A strength of Kidder’s portrait is his respect for Tony’s intelligence, a trait that affluent, educated people often overlook in the poor. Armed with a prison library card, Tony has read Maslow, Freud, and Jung and admires the artist “Martisse.” Kidder arranges a visit to the Museum of Fine Arts and brings his wife, Fran, an artist and teacher. Tony is dirty and smells bad, and Kidder is “embarrassed for feeling embarrassed.” The unease spreads when Tony scoffs that an abstract painting looks like “the face of a dude I beat up.” But he gets drawn into a discussion of technique, and his curiosity blossoms. He compliments Maurice de Vlaminck’s use of color and compares the posture of an Egon Schiele nude to Michelangelo’s David, which delights the teacher in Fran. “I just can’t help thinking what he could have been,” says O’Connell, who joins the tour.

A few months later, Tony is dead. He dies on a sidewalk, with cocaine, alcohol, and fentanyl in his blood, beside a woman he often protected. O’Connell sees the death as a kind of suicide, a way to silence the hurt and shame. The program staff cry at the news, and a group of rough sleepers gathers in a park to praise him as a protector. “We call him the Night Watchman,” one says.

A mystery remains: the truth of the crime that had sent him to prison and branded him a sex offender. Tony had denied committing a sex crime, but Kidder tracks down the police report. It says that when Tony was twenty-six, he held a knife to a man’s throat, pulled down the man’s pants, and tried to rape him—the childhood victim, it seems, became a victimizer. Kidder is glad not to have known this while Tony was alive, because it might have changed how he saw him. But O’Connell has learned to ignore his patients’ pasts. The man he knew tried hard to overcome the traumas that had stalked him and did so while looking out for others. “There was nothing about Tony that I could ever dislike,” he tells Kidder.

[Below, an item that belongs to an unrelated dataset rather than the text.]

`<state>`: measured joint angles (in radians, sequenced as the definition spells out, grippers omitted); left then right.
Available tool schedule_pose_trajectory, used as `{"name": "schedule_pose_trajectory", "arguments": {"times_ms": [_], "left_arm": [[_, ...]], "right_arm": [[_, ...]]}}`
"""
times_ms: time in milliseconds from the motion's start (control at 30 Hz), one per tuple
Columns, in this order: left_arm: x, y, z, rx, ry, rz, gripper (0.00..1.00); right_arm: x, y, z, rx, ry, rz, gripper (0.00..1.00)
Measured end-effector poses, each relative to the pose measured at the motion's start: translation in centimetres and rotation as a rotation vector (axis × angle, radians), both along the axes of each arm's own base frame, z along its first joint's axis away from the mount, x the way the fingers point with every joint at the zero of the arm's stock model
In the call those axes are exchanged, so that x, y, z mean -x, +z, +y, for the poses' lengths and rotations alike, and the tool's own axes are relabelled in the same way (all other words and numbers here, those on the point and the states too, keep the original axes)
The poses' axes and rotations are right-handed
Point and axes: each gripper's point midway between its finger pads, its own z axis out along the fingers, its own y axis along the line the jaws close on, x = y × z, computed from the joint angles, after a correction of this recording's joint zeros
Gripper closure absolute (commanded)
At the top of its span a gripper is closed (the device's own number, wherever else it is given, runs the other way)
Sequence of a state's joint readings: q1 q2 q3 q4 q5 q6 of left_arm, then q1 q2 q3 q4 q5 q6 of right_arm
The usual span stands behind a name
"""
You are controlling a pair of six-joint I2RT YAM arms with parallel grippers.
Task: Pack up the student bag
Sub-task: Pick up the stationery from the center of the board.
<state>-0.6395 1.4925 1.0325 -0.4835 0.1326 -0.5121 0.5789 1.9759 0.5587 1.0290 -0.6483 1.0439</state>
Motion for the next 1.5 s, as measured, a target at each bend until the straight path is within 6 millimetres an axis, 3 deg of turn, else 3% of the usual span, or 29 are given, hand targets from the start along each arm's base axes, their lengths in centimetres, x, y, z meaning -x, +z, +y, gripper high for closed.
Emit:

O’Connell displays pictures of patients in a gallery outside his office. Tony’s is quickly framed. For a long time, O’Connell resisted the temptation to photograph patients, for fear of being intrusive. Then one asked him to, and many others followed. Accustomed to invisibility, they were grateful to be noticed. That’s what this impressive book achieves—it allows these overlooked people to be seen.